The story reported the sudden, total collapse of a terraced house in the London borough of Lewisham – possibly because of the demolition of internal walls during what was planned to be the renovation of the £700,000 “doer-upper”.
It was not reported whether or not the owners of the property in question had informed their insurers. If they had, the insurers might have increased the premiums normally associated with a home of that type and age, or the insurers might have declined to continue cover. One of the classic reasons for an insurer doing just that is where the renovations involve the removal of or alterations to internal or external walls – precisely the work that seems to have been involved in the reported collapse of the house in Lewisham.
The example helps to explain, therefore, why specialist renovation insurance is necessary. This is a niche product, about which we at GSI Insurance have published a special guide.
Particularly in the case of specialist cover such as renovation insurance, no two properties are likely to be the same.
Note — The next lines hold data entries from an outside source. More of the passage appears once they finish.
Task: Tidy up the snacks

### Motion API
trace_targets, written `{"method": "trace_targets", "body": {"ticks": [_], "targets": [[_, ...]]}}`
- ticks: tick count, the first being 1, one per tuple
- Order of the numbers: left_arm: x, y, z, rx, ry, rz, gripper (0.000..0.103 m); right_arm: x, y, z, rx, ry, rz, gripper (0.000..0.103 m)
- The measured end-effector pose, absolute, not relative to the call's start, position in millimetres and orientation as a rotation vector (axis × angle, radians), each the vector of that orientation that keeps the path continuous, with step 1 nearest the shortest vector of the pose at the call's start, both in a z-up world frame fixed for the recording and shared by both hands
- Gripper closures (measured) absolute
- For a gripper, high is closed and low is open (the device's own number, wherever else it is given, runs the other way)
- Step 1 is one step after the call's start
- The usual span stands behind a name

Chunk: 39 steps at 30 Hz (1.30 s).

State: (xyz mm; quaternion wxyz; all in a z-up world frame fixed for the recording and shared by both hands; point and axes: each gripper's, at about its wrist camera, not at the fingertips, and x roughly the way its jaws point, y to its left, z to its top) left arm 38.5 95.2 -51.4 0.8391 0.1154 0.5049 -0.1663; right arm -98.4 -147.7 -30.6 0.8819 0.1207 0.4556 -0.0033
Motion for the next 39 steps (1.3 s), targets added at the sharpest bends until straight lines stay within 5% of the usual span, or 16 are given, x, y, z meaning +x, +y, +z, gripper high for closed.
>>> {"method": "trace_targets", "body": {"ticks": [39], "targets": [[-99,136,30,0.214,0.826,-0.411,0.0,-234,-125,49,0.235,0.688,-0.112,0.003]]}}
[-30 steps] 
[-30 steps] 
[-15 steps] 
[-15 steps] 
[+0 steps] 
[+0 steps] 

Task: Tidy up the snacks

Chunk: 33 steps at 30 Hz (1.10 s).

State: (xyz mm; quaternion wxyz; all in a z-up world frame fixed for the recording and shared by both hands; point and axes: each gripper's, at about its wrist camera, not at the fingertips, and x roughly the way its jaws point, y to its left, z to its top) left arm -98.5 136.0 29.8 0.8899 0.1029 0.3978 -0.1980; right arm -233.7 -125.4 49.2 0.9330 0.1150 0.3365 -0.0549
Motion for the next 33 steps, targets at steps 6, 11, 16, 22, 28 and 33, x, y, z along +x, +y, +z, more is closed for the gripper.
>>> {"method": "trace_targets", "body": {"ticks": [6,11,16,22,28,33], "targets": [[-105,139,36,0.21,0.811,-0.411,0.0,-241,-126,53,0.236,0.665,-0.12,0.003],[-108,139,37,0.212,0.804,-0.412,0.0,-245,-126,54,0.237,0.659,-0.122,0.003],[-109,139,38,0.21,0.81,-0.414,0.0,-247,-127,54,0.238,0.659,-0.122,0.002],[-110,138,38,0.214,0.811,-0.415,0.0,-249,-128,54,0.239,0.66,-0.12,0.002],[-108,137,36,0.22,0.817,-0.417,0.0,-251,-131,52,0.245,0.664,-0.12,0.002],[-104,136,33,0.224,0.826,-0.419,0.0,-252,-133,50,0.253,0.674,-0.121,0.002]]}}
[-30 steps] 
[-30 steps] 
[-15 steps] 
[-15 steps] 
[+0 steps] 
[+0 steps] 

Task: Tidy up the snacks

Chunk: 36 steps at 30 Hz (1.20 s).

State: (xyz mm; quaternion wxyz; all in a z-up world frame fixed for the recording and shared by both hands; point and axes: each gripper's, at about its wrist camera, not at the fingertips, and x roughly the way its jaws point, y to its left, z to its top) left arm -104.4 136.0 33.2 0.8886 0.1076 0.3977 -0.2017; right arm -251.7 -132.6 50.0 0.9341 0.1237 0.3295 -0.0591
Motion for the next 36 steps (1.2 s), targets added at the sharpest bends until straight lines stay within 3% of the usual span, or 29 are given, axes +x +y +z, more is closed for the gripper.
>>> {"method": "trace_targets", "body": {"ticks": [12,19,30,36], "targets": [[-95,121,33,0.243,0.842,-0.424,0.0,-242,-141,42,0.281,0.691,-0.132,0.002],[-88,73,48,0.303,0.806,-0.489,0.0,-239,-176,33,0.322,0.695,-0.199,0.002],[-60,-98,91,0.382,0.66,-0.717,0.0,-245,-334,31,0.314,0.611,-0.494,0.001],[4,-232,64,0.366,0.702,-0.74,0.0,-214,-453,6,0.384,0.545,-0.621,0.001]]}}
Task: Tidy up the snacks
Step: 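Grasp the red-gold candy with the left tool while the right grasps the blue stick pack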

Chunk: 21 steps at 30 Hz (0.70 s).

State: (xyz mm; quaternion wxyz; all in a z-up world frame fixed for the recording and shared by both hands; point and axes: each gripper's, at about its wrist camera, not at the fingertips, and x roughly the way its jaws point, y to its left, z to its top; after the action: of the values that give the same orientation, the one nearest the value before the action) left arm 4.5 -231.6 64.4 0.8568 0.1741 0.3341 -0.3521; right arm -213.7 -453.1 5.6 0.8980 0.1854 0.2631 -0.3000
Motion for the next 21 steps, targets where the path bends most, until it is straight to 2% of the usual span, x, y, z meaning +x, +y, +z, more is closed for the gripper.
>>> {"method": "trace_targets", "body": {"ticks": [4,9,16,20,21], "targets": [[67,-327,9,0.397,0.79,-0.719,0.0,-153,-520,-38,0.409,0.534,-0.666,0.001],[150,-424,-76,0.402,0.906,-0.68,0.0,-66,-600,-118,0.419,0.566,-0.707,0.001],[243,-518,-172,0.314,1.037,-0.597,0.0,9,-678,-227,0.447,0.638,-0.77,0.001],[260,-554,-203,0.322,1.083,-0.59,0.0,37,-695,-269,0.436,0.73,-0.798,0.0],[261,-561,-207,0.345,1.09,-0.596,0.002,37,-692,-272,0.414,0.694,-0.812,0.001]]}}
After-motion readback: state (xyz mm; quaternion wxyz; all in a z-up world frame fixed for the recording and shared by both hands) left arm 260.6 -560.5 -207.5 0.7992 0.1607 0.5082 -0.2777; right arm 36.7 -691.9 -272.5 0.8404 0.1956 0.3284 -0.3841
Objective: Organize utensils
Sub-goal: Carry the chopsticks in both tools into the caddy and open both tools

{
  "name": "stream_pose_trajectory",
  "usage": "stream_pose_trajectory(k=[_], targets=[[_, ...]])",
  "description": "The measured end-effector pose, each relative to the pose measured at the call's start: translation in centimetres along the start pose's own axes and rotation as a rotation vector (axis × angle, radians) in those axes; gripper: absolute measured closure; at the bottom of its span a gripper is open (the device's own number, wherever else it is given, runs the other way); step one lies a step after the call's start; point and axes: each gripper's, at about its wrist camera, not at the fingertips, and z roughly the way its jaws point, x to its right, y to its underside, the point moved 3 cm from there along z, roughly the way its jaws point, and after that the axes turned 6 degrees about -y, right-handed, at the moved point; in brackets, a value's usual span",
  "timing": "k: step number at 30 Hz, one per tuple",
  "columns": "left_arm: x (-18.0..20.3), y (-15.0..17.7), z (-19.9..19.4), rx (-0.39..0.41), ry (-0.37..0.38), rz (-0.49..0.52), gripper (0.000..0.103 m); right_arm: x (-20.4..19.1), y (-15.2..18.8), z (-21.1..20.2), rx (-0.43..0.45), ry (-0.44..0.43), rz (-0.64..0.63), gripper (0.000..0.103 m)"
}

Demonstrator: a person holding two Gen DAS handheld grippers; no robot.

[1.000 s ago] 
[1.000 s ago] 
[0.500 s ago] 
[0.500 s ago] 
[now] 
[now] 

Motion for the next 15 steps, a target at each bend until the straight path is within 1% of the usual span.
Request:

A feature of this kind of insurance is the extent to which it may be tailored to suit any particular situation or renovation project, whatever the age or type of building involved.
Nevertheless, there are a number of areas of cover around which most such policies are likely to revolve:
- cover for the existing building itself and loss or damage to its very structure and fabric – with a worst case scenario anticipating the need to completely rebuild it in the event of a total loss;
- cover for the renovations being made – those new or altered parts of the property which might be destroyed or damaged, or where reinstatement is required;
- public liability insurance – to indemnify you as the property owner who might be held responsible for injuries to or damage to the property of members of the public, including neighbours, passers-by and visitors to the building site; and
- unoccupied property insurance – if the building is to be left unoccupied during any phase of the renovation works.
When arranging any home renovations insurance, you need to be prepared to describe to the insurer exactly what works are involved, how long they might take from start to finish and the qualifications and experience of the contractors hire to carry out the works.
You may also need to advise your insurers of the estimated total cost of the works and whether you intend to be doing any of it yourself.
Finally, you might want to take into account the fact that practically any building work has a tendency to overshoot its scheduled completion date. To prepare yourself for any such eventuality, you might want to ensure that your home renovations insurance is sufficiently flexible to be extended for a further month or so.